Laut dem UN-Bericht können sich drei Milliarden Menschen keine gesunde Ernährung leisten. Die meisten von ihnen, 1,9 Milliarden, leben dem Bericht zufolge in Asien, gefolgt von Afrika (965 Millionen). Insgesamt ist Asien mit etwa 380 Millionen Hungernden der Kontinent mit den meisten Menschen, die nicht genug zu essen haben. Am schnellsten steigt die Zahl derer, die Hunger leiden, jedoch in Afrika.

Der entwicklungspolitische Sprecher der Grünen-Bundestagsfraktion, Uwe Kekeritz, erklärte, der Welternährungsbericht 2020 belege zum fünften Mal in Folge das Versagen der Weltgemeinschaft.

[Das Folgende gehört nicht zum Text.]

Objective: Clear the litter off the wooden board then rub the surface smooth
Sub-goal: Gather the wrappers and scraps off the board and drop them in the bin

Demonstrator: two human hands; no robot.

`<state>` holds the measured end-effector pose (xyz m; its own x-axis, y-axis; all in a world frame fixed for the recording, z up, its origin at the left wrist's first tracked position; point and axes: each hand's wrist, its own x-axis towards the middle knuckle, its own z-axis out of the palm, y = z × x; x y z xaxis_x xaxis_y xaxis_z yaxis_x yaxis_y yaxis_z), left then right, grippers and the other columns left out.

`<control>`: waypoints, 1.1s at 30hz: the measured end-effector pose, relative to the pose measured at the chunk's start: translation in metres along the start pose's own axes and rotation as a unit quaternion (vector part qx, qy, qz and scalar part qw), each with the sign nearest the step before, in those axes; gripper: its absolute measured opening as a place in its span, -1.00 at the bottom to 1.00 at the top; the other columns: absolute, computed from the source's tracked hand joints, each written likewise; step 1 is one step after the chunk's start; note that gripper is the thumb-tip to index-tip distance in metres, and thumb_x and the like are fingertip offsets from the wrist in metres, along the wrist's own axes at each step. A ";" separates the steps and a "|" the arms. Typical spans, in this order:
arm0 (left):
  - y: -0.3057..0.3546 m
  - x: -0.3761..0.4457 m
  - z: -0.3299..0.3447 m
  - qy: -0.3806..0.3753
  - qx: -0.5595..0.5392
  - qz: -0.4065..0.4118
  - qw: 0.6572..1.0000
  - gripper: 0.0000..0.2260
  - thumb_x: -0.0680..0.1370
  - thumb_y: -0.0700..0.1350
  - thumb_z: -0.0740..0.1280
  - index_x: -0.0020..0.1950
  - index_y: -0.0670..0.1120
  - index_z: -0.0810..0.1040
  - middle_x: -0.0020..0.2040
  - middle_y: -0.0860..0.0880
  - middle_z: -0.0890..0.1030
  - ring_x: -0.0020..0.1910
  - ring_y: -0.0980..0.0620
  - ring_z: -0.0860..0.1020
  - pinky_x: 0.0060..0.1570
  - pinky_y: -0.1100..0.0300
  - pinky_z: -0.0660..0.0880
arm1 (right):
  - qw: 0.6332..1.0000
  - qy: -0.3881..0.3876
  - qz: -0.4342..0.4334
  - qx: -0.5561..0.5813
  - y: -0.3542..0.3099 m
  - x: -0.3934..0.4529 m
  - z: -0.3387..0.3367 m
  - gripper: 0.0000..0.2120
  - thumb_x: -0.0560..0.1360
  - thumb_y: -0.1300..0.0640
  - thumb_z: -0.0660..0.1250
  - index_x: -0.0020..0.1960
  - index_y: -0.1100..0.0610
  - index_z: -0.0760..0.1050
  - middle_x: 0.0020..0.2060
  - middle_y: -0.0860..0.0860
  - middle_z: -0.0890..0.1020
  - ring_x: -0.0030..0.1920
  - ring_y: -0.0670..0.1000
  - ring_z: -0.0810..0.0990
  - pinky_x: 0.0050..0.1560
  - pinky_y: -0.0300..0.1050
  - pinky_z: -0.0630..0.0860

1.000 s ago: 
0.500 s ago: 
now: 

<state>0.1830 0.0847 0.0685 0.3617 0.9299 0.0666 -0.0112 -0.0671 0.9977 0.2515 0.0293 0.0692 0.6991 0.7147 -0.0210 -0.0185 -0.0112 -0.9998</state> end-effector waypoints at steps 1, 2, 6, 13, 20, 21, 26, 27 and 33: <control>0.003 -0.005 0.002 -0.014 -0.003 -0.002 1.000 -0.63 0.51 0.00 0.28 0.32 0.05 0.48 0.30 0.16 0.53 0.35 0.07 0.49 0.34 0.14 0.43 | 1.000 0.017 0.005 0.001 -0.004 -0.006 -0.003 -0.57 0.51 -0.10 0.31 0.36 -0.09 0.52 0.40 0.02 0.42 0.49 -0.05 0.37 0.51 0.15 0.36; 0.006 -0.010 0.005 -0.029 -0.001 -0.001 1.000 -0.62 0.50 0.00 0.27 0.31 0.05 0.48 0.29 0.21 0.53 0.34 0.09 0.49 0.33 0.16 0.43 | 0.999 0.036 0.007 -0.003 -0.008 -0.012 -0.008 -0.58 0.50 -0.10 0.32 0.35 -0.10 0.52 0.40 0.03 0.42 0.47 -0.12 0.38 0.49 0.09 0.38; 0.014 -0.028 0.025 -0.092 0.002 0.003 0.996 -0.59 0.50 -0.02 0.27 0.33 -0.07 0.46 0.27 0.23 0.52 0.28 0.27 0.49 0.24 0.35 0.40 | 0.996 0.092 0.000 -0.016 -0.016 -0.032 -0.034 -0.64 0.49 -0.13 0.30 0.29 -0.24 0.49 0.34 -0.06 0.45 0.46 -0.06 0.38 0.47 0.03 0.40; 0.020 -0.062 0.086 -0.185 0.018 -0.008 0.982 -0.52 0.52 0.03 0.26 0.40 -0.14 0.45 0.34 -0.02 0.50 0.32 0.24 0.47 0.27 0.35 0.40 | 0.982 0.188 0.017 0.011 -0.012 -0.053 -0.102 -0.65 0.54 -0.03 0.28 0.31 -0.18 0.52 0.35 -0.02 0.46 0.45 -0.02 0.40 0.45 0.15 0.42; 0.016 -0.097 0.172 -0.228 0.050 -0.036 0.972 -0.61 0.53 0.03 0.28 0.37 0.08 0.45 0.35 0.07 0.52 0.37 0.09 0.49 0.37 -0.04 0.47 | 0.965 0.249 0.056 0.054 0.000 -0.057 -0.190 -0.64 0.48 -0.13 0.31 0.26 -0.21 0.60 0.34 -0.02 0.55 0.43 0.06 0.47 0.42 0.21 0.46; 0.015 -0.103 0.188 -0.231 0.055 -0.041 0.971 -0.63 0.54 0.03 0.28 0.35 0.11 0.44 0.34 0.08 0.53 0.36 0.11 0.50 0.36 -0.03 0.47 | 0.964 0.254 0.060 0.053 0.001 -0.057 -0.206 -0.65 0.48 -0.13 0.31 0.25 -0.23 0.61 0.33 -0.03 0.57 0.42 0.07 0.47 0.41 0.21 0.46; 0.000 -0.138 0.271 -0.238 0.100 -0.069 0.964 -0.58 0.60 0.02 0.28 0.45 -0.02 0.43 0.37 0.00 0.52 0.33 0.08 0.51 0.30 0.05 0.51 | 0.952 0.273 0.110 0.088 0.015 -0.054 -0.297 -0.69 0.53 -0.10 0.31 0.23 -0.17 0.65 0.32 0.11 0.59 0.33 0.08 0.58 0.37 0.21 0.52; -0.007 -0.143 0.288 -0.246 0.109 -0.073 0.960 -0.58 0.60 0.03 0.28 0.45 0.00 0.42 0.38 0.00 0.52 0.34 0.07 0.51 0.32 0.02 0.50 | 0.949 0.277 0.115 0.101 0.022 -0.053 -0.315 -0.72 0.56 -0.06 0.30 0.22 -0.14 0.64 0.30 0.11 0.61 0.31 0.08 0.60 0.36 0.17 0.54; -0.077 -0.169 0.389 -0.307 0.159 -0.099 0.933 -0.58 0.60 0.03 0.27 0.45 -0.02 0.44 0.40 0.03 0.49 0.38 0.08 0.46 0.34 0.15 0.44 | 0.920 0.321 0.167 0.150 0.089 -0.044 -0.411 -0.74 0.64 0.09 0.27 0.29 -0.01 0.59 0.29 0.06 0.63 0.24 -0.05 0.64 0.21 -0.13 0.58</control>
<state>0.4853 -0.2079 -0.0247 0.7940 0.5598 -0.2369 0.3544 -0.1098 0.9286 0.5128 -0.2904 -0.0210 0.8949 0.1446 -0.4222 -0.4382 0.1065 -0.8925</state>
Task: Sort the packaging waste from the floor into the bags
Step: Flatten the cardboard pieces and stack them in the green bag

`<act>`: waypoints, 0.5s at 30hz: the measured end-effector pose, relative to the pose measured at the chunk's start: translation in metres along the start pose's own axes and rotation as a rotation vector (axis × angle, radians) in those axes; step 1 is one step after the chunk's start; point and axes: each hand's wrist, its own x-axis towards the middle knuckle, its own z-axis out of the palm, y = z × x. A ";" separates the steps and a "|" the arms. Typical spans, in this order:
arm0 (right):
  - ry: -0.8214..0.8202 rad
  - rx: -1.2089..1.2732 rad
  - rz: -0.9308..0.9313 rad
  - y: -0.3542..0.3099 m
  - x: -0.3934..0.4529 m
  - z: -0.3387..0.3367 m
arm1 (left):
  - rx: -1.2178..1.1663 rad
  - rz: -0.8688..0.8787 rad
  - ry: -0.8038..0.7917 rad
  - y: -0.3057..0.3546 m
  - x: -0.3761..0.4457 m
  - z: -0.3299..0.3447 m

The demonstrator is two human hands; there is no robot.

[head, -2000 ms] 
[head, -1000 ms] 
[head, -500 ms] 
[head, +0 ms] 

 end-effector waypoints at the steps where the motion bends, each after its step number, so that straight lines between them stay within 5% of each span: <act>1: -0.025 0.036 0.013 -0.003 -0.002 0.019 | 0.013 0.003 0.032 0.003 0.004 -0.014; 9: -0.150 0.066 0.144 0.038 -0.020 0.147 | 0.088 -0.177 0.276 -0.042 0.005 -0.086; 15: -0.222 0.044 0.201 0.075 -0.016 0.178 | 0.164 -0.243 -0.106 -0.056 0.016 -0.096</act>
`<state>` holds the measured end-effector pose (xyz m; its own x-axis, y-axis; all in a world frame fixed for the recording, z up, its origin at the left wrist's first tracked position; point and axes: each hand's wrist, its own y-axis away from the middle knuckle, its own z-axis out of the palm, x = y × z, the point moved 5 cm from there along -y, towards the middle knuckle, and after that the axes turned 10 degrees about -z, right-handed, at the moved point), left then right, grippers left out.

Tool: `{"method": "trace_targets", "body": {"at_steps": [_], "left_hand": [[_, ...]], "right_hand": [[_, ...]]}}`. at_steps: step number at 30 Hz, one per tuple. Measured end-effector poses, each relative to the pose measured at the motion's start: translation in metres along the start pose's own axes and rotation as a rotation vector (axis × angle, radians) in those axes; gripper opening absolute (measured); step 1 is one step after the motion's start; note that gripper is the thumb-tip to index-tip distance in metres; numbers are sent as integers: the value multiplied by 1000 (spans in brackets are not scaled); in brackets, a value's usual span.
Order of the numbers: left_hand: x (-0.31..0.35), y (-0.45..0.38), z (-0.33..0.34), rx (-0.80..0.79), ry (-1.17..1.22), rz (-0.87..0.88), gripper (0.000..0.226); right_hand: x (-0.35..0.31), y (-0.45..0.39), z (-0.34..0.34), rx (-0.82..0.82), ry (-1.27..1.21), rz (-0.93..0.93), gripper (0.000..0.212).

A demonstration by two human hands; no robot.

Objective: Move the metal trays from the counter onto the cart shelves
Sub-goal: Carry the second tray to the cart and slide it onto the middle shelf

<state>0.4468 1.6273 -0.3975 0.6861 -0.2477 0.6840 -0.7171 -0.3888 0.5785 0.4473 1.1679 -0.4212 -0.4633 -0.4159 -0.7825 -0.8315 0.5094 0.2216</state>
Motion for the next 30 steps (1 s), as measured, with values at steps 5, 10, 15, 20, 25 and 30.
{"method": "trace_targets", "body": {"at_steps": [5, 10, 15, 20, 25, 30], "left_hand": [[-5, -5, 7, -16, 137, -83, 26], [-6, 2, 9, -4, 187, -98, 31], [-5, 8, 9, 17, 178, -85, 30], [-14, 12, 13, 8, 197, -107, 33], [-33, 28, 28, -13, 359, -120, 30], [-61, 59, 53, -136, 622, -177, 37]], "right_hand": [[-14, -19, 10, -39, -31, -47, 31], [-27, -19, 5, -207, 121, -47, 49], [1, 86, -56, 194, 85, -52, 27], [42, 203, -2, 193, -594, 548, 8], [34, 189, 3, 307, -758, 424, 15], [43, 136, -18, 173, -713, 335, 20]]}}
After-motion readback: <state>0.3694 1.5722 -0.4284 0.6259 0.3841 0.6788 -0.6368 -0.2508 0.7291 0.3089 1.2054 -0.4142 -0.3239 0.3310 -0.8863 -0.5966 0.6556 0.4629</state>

Ursachen für den Hunger seien unter anderen die Klimakrise, gewaltsame Konflikte, Ungleichheit und eine fehlgeleitete Agrar- und Handelspolitik.

Der Welternährungsbericht wurde gemeinsam von Welternährungsprogramm (WFP), Ernährungs- und Landwirtschaftsorganisation (FAO), Kinderhilfsprogramm (Unicef), Weltgesundheitsorganisation (WHO) und dem Fonds für Landwirtschaftsentwicklung (Ifad) erstellt. Die Urheber warnen darin überdies vor wachsenden Zahlen an Übergewichtigen in armen ebenso wie in reichen Ländern.